10
votes

I have a elf binary which has been statically linked to libc. I do not have access to its C code. I would like to use OpenOnload library, which has implementation of sockets in user-space and therefore provides lower latency compared to standard libc versions. OpenOnload implements standard socket api, and overrides libc version using LD_PRELOAD. But, since this elf binary is statically linked, it cannot use the OpenOnload version of the socket API.

I believe that converting this binary to dynamically link with OpenOnload is possible, with the following steps:

  1. Add new Program headers: PT_INTERP, PT_DYNAMIC and PT_LOAD.
  2. Add entries in PT_DYNAMIC to list dependency with libc.
  3. Add PLT stubs for required libc functions in the new PT_LOAD section.
  4. Modify existing binary code for libc functions to jump to corresponding PLT stubs.

As a first cut, I tried just adding 3 PT_LOAD segments. New segment headers were added after existing PT_LOAD segment headers. Also, vm_addr of existing segments was not modified. File offsets of existing segments were shifted below to next aligned address based on p_align. New PT_LOAD segments were added in the file at end of the file.

After re-writing the file, when I ran it, it was loaded properly by the kernel, but then it immediately seg-faulted.

My questions are:

  1. If I just shift the file-offsets in the elf binary, without modifying the vm_addresses, can it cause any error while running the binary?
  2. Is it possible to do what I am attempting? Has anybody attempted it?
1
In theory this can be made to work, but I think you're almost certainly looking at an unbounded number of bugs -- the big problem you haven't even hit yet is, glibc expects to have only one copy of itself in any given address space, and important things (like malloc) will crash unpredictably if that expectation is violated. You may be better off running the entire binary through a disassembler, manually pruning out all of libc, and then reassembling and relinking it.zwol
I'd probably just write a thin wrapper for the library..Jari Komppa
I agree with Zack. You'll spend an unreasonable amount of time doing that, and it probably won't work as well as you want (the devil is in the details). So don't do that!Basile Starynkevitch
Zack, does glibc expect only one copy to be loaded or only one copy to be used? What I mean to say is that if I redirect all the calls to glibc functions from the statically linked glibc to one that is dynamically loaded, can it work?javed
Zack, can you elaborate a little more on the disassembler. How can I go about doing it? I mean which disassembler can I use on Linux?javed

1 Answers

5
votes

What you are attempting is not possible in any automated way. At the time of static linking, all relocation information identifying calls to libc as calls to libc has been resolved and removed. If debugging symbols exist in the binary, it's possible to identify "this range of bytes in the text segment corresponds to such-and-such libc function", but there is no way to identify references to the function, which will be embedded in the instruction byte stream with no markup to identify them. You could use heuristics based on disassembly, but they would be incomplete and unreliable (possibility of both false negatives and false positives).

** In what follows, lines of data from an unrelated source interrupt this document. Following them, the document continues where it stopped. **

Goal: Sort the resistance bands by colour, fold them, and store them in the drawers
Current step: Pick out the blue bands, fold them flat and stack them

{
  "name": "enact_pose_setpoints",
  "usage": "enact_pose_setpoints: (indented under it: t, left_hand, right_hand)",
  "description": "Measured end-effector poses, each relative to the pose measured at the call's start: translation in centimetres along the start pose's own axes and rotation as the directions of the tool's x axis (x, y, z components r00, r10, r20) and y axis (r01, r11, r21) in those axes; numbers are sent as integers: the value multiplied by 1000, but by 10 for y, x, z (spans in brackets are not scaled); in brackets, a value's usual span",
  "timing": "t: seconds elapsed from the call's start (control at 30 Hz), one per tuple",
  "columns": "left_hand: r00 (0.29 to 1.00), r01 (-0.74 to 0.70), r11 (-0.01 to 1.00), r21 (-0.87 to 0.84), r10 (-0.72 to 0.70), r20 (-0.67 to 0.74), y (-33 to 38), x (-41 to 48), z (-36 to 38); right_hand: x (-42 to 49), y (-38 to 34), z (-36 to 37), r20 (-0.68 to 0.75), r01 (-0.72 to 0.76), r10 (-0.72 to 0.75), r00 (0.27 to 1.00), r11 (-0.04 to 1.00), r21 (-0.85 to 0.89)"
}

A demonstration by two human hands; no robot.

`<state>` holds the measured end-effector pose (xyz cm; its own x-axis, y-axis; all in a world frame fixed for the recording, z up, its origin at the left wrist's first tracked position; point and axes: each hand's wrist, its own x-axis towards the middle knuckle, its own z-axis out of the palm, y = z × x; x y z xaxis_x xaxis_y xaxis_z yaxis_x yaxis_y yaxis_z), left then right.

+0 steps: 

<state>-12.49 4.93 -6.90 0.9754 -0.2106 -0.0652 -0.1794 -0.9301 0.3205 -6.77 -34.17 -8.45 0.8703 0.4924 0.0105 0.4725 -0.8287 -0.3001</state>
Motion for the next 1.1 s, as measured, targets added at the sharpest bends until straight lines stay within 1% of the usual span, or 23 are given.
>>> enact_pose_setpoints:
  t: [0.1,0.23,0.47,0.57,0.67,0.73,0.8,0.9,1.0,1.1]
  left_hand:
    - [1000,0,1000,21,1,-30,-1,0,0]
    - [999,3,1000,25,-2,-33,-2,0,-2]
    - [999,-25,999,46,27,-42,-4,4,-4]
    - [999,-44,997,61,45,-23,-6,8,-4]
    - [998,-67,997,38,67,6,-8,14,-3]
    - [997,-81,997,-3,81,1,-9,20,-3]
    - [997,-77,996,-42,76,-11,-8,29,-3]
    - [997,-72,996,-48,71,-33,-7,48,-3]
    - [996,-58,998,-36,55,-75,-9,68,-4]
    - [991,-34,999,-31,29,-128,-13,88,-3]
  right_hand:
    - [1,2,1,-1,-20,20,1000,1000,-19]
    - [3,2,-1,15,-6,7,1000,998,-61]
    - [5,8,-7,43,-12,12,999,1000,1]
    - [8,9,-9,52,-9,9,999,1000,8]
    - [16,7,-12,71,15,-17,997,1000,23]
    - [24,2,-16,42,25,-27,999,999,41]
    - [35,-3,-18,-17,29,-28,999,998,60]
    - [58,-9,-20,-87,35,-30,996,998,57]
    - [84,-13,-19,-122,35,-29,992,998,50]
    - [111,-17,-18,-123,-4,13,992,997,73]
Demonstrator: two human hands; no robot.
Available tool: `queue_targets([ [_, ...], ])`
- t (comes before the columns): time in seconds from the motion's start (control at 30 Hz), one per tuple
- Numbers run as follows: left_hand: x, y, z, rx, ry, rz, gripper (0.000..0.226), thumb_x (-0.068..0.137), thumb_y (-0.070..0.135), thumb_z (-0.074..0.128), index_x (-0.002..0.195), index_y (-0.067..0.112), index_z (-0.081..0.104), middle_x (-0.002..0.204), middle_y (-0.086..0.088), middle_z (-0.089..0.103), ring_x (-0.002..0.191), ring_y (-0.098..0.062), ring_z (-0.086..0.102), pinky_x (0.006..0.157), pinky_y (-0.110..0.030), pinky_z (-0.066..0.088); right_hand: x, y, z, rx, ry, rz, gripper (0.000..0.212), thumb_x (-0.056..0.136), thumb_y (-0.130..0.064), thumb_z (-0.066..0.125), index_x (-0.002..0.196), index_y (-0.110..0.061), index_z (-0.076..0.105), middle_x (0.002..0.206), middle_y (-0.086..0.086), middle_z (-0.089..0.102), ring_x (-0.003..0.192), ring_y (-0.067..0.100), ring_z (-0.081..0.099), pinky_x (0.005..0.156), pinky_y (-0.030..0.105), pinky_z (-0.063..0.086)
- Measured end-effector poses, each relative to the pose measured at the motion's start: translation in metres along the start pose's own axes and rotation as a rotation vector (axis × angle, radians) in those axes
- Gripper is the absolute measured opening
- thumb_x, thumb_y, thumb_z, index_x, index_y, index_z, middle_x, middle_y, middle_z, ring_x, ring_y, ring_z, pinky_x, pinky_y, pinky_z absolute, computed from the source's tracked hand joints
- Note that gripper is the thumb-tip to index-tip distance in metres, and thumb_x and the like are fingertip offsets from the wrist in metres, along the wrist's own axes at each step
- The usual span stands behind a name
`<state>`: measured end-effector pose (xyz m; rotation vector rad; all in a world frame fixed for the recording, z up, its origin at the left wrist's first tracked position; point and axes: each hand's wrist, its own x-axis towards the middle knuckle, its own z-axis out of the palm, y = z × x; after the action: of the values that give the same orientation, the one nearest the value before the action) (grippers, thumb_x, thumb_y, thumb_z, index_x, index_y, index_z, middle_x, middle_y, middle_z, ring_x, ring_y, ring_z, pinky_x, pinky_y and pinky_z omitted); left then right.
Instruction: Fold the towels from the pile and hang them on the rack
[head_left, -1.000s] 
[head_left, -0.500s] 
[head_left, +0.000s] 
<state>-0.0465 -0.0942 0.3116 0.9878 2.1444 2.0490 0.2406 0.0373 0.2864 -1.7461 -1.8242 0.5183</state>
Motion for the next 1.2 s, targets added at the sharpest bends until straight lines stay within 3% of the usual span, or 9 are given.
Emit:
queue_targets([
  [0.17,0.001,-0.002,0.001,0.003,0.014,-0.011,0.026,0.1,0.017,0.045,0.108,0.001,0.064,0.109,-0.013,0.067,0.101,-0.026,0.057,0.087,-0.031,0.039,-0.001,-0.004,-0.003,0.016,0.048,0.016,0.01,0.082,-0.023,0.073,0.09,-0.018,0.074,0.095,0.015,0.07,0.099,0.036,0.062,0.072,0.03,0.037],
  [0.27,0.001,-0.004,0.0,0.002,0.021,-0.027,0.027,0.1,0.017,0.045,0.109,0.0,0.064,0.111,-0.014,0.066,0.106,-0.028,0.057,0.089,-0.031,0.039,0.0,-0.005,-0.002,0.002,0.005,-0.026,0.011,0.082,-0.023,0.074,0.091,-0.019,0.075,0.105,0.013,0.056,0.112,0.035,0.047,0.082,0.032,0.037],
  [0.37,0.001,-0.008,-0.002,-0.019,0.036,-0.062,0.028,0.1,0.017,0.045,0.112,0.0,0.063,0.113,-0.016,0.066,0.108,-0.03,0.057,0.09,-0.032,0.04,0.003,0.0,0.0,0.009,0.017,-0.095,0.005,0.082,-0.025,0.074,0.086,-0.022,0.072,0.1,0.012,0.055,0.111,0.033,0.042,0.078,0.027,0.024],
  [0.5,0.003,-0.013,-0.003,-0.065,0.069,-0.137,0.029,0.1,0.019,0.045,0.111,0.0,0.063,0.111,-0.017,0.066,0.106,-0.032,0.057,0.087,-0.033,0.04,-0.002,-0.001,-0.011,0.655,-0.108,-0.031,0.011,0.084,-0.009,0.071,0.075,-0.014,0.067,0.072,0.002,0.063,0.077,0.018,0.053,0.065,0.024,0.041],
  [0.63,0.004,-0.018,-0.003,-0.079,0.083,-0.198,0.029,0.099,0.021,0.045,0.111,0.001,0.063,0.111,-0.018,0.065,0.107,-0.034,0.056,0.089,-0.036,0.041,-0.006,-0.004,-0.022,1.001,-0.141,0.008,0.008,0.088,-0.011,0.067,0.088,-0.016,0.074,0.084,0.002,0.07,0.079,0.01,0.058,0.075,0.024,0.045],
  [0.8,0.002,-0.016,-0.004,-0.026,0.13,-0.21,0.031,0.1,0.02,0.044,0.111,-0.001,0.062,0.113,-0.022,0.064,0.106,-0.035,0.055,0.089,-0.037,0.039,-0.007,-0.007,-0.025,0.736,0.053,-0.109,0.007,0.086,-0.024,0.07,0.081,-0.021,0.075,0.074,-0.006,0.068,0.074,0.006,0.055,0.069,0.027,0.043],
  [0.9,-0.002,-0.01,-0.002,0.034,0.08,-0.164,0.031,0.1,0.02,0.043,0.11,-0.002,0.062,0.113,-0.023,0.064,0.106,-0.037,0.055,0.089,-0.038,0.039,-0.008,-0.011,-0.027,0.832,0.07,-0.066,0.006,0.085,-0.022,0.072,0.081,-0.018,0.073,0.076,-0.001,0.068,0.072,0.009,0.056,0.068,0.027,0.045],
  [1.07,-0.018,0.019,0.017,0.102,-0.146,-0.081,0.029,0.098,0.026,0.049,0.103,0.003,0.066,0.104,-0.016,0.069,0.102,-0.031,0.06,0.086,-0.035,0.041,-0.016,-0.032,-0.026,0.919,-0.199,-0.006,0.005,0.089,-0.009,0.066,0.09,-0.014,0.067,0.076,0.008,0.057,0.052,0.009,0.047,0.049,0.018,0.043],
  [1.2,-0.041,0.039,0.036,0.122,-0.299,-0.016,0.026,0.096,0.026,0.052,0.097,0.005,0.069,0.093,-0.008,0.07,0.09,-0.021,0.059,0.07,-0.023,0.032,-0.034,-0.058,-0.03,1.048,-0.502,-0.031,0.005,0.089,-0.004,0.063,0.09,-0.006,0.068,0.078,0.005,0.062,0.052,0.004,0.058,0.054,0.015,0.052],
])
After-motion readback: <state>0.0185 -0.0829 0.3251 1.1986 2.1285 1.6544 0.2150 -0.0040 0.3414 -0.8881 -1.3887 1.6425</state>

As far as shifting offsets, you absolutely cannot change anything about the load addresses for a static linked binary. If you need to insert headers before the load segments, you'd have to insert a whole page, and update the file offsets in the program header table (adding 1 page to them) while leaving the virtual address load offsets the same. However, since what you're trying to do is not possible overall, the offset-shifting issue is the least of your worries.

Perhaps, if the program doesn't require high performance, you could run it under qemu app-level emulation, with qemu going through the sockets emulation/wrapper.